The app uses the smartphone’s built-in GPS as a starting point for consumers to share their favorite places.
Consumers can select a city to post guides from their favorite cities. Nine cities in British Airways’ network are available, including Rome, London, Madrid and New York.
Users can then add their favorite individual spots by pinning locations on a Google map of the city. At each location, users can upload photos and reviews.
The app also includes curated lists from each city that consumers can browse through for inspiration on things to do.
Each location can also be shared via SMS to a user’s friends and family. The app sends a text message to users with the exact location that can be viewed either through a mobile phone’s native map app or the British Airways app.
Although the app is not commerce-enabled, a button on the app’s home screen lets consumers book a trip through British Airways mobile site. It is smart to give users the option to book a trip, however the app would be more effective if it kept the experience inside the app via a landing page or commerce feature.
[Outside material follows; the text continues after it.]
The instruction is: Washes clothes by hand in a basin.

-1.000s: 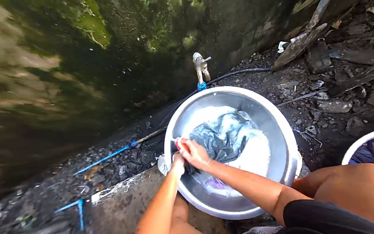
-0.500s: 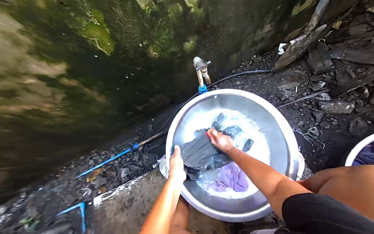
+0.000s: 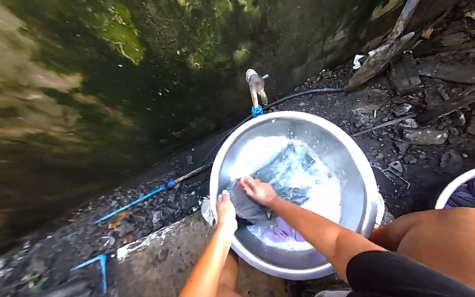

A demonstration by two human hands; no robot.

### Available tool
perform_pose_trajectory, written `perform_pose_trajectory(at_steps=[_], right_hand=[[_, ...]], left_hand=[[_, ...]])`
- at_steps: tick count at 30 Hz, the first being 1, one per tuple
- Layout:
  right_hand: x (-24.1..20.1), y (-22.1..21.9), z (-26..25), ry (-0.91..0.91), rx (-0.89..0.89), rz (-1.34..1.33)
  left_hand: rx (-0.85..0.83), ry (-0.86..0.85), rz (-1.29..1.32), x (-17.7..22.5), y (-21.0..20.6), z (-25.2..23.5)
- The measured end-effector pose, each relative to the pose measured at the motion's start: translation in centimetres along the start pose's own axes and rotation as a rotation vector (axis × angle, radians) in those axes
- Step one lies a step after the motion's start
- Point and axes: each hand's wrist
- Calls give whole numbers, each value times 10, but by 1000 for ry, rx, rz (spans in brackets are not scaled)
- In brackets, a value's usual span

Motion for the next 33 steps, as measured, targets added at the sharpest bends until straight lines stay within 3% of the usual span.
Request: perform_pose_trajectory(at_steps=[2,4,6,8,11,13,15,17,19,22,24,26,28,30,33], right_hand=[[48,28,-22,18,120,3],[88,64,-29,-83,265,131],[100,101,-31,-277,245,225],[84,114,-30,-386,241,127],[17,68,-4,-212,294,-216],[-29,14,35,-26,144,-289],[-34,-28,60,22,32,-223],[4,-28,51,-46,-18,-62],[52,3,32,-35,34,36],[108,67,26,-173,164,116],[119,107,18,-303,295,151],[108,129,13,-432,301,27],[75,118,14,-346,396,-177],[17,89,22,-131,387,-315],[-45,24,51,108,178,-239]], left_hand=[[-19,-29,48,19,10,12],[32,-44,137,28,27,23],[61,-35,207,30,40,24],[97,-28,209,19,38,16],[52,-9,106,-9,18,-3],[16,19,44,-23,3,-9],[44,37,21,-22,-3,-7],[22,60,15,-9,-1,1],[-13,31,66,13,3,17],[62,-30,343,48,22,44],[46,-126,564,64,39,37],[-152,-241,539,48,45,18],[-313,-200,203,14,34,-3],[-322,-82,-104,-18,12,-20],[-157,-27,-71,-24,-8,-16]])
Point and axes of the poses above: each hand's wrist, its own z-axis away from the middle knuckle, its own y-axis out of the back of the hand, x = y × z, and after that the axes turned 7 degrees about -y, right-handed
The app syncs with Facebook to let consumers share their travel lists and guides via social media.
British Airways has been building up its mobile presence for a while.
In 2010, the airline equipped its Executive Club iPhone app with mobile bar codes to speed up the boarding process (see story).
That same year, British Airways sponsored The London Evening Standard mobile app to let consumers book trips via their devices (see story).
Unlike other airline apps that are focused on driving sales, the Perfect Days iPhone app takes a different route with an emphasis on sharing.
The British Airways app is an example of how marketers can tie together social media with mobile in initiatives with an upfront value. For example, by taking advantage of location, the app serves a specific purpose for users that the Facebook app does not.
“Social media and mobile devices work hand in hand,” Mr. Bowden said.
“If a customer is on vacation they’ll be posting pictures on Facebook and then writing about the trip,” he said. “The mobile device is always with you and this is service enables people to make updates or access ideas on the go, quickly and easily,” he said.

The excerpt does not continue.